--- What you will do ---
Below is a listing. Quote from it, exactly, the lines from the one containing "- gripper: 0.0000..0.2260" down to the one containing "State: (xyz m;", both ends included, and nothing else.
>>>>>
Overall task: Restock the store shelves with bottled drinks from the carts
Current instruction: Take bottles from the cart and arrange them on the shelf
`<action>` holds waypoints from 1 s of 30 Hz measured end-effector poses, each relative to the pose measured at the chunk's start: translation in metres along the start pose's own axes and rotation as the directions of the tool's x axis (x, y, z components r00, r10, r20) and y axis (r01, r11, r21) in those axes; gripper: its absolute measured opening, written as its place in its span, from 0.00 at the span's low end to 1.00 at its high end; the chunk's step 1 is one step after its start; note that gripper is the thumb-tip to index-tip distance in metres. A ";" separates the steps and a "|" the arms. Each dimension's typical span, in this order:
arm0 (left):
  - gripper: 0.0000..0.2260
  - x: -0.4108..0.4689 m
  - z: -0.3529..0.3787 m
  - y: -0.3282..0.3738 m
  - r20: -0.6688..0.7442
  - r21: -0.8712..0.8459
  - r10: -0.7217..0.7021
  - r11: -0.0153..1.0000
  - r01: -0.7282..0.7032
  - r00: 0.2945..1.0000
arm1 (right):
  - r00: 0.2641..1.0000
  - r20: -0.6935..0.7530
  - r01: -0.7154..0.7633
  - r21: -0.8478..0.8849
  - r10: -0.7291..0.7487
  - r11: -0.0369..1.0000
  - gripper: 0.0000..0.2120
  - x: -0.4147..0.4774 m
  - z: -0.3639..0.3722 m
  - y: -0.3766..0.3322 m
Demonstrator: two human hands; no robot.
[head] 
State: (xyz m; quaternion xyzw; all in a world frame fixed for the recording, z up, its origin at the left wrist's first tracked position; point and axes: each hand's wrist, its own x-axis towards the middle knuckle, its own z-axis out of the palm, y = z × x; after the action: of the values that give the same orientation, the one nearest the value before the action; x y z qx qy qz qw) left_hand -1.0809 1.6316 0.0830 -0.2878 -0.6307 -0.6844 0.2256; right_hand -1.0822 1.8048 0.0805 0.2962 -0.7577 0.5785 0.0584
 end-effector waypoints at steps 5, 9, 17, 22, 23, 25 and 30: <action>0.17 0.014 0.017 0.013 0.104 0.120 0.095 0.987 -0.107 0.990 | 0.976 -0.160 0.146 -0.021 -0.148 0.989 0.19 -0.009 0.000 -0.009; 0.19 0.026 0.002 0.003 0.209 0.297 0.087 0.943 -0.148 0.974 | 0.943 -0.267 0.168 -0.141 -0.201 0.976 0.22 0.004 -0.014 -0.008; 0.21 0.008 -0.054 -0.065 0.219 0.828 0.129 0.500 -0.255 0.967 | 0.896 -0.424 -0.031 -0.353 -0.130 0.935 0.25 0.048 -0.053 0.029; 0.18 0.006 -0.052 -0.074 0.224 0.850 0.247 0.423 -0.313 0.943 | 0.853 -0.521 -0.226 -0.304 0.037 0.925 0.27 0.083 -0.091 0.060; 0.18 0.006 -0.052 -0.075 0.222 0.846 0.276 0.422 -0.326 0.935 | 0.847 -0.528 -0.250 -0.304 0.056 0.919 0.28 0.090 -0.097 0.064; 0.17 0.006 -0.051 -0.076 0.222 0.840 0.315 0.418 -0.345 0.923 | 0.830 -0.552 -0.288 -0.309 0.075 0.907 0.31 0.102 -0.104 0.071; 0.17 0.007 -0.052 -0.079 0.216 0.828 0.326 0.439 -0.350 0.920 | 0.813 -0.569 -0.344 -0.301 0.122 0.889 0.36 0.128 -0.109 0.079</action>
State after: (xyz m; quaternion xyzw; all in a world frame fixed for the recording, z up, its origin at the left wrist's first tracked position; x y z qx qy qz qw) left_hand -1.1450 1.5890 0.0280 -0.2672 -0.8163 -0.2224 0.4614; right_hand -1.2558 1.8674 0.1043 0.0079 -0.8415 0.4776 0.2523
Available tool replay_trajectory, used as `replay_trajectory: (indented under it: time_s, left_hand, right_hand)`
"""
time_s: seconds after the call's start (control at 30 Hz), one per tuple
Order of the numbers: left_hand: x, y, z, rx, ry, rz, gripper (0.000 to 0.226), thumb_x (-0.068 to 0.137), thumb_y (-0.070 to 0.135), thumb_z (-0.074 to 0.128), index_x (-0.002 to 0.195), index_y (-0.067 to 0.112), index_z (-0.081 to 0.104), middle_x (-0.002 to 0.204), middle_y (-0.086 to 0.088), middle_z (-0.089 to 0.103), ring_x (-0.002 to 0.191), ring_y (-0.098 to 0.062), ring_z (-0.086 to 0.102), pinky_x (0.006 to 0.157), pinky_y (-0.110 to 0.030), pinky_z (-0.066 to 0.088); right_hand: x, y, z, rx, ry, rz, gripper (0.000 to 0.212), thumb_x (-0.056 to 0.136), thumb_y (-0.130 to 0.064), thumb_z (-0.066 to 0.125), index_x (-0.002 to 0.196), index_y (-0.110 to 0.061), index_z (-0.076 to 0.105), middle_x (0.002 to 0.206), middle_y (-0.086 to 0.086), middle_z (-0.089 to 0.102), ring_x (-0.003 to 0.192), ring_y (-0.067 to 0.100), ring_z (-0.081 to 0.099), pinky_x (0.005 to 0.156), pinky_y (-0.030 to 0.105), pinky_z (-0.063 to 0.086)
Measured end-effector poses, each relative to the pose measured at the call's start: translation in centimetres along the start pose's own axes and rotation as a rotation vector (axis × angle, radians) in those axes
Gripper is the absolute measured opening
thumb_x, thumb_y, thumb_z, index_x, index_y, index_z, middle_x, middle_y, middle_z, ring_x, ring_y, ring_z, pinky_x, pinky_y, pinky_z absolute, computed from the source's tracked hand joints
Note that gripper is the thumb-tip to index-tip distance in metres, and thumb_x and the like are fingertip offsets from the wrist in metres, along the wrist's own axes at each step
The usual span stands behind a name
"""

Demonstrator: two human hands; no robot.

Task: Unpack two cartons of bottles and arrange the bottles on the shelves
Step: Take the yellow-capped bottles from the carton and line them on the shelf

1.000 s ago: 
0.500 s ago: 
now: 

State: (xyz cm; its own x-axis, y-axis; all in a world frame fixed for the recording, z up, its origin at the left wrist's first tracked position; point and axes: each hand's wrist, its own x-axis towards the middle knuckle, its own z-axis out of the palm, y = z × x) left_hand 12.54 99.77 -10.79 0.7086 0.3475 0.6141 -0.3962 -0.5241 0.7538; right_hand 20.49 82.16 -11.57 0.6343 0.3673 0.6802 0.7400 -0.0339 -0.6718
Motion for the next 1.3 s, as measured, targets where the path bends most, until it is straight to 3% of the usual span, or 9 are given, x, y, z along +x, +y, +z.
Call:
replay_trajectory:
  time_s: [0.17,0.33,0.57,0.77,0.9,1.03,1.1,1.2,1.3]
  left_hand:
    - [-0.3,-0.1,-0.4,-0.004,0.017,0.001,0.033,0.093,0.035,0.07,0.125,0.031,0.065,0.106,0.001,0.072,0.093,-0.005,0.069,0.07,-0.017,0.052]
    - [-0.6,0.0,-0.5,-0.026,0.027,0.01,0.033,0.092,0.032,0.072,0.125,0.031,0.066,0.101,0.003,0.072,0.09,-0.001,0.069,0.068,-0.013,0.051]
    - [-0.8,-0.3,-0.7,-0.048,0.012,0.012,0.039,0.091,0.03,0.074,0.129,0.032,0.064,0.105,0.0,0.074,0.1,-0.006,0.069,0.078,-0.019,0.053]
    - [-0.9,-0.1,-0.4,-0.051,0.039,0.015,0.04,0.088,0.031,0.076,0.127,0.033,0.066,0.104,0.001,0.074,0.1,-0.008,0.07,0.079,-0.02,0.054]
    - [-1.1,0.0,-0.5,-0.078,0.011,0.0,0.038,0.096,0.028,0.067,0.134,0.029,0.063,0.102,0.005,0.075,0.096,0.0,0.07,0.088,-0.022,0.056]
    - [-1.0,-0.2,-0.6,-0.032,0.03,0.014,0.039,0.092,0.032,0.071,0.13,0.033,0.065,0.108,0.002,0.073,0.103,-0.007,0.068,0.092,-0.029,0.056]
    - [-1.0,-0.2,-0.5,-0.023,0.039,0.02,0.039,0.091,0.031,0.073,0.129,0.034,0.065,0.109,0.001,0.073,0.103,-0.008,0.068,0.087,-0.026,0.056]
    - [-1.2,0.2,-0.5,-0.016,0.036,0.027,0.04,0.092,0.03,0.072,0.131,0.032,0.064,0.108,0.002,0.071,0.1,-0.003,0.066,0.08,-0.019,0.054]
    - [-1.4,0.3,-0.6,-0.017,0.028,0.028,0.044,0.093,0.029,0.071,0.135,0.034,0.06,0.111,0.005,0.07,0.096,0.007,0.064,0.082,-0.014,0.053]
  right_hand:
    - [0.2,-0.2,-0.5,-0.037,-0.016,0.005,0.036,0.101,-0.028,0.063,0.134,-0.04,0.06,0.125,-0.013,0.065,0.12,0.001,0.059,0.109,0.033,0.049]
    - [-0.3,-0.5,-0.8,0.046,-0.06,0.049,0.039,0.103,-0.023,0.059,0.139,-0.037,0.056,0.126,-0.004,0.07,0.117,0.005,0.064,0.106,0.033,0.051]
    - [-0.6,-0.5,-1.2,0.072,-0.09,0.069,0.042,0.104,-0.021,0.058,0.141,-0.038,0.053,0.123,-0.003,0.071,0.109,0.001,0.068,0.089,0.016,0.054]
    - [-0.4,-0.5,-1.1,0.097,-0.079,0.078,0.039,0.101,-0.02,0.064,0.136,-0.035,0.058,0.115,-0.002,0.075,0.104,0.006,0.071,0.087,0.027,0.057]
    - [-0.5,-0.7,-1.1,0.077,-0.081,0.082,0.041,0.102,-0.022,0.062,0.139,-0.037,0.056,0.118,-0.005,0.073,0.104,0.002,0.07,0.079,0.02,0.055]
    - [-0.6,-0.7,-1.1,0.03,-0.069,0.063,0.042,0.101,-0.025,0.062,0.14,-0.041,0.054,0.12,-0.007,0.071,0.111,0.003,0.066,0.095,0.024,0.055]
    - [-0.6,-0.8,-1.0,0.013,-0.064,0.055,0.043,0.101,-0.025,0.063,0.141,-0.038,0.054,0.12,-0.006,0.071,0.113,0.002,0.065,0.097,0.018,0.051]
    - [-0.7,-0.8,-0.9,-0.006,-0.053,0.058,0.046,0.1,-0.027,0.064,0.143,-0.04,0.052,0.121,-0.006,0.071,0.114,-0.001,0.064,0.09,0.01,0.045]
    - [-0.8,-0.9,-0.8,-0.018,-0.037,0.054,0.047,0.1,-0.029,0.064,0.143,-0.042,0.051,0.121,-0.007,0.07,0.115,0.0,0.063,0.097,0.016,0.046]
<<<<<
--- Solved exercise ---
  - gripper: 0.0000..0.2260
  - x: -0.4108..0.4689 m
  - z: -0.3529..0.3787 m
  - y: -0.3282..0.3738 m
  - r20: -0.6688..0.7442
  - r21: -0.8712..0.8459
  - r10: -0.7217..0.7021
  - r11: -0.0153..1.0000
  - r01: -0.7282..0.7032
  - r00: 0.2945..1.0000
arm1 (right):
  - r00: 0.2641..1.0000
  - r20: -0.6935..0.7530
  - r01: -0.7154..0.7633
  - r21: -0.8478..0.8849
  - r10: -0.7291..0.7487
  - r11: -0.0369..1.0000
  - gripper: 0.0000..0.2120
  - x: -0.4147..0.4774 m
  - z: -0.3639..0.3722 m
  - y: -0.3766..0.3322 m
Demonstrator: two human hands; no robot.
[head] 
State: (xyz m; quaternion xyzw; all in a world frame fixed for the recording, z up, its origin at the left wrist's first tracked position; point and axes: each hand's wrist, its own x-axis towards the middle knuckle, its own z-axis out of the palm, y = z × x; after the action: of the values that give the same orientation, the one nearest the value before the action; x y z qx qy qz qw) left_hand -1.0809 1.6316 0.0830 -0.2878 -0.6307 -0.6844 0.2256; right_hand -1.0822 1.8048 0.0805 0.2962 -0.7577 0.5785 0.0584

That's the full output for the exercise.